- PROBLEM REQUIREMENTS: From the data that follows, print exactly the lines starting at the one containing "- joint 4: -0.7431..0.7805" and ending at the one containing "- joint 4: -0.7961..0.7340"; include both of them and nothing more.

Extracted data entries:
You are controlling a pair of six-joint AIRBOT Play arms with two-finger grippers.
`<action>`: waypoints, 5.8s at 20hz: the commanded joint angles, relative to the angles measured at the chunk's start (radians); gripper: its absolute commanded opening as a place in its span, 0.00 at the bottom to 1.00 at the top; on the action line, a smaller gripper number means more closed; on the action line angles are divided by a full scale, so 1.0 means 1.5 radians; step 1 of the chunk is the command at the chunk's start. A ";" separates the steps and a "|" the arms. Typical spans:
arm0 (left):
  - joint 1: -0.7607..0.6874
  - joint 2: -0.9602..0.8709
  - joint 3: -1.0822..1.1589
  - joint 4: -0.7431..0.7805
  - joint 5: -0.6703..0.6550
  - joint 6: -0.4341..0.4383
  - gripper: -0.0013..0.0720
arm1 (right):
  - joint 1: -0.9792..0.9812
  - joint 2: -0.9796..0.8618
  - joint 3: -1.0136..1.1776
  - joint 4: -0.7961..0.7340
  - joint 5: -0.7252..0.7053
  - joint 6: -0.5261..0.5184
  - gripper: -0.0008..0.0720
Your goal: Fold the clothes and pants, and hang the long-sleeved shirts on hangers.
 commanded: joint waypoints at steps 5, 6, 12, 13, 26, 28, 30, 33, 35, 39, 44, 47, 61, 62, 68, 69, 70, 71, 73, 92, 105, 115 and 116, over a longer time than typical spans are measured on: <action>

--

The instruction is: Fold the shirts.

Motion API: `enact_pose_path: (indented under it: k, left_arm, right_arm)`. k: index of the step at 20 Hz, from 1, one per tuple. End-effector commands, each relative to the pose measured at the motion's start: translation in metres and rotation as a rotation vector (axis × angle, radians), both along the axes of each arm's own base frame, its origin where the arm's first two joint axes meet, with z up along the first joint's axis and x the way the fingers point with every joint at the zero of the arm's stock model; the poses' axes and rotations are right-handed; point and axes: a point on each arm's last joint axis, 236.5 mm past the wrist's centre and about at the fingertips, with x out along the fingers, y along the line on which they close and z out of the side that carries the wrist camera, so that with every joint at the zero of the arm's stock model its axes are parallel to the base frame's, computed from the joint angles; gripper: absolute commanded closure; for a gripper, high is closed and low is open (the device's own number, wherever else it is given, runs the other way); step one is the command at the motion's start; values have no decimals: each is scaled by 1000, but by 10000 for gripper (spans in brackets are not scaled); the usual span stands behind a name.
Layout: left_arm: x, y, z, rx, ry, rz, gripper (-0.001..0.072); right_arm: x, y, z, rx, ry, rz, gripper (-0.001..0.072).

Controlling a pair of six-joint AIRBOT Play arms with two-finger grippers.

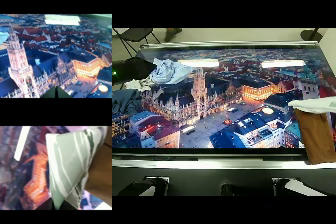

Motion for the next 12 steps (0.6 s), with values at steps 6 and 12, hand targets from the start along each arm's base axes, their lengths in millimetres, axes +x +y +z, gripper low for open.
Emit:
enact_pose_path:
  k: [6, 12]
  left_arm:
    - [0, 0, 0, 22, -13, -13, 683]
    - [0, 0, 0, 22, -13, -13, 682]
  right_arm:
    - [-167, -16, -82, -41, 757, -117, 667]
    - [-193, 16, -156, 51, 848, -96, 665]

- YOUR RESPONSE:
  - joint 4: -0.7431..0.7805
  - joint 5: -0.6703..0.6550
  - joint 6: -0.4341..0.4383
  - gripper: -0.0013..0.0720
arm1 (right):
  - joint 1: -0.9792..0.9812
  - joint 2: -0.9796..0.8618
  - joint 3: -1.0136..1.1776
  - joint 4: -0.7961..0.7340

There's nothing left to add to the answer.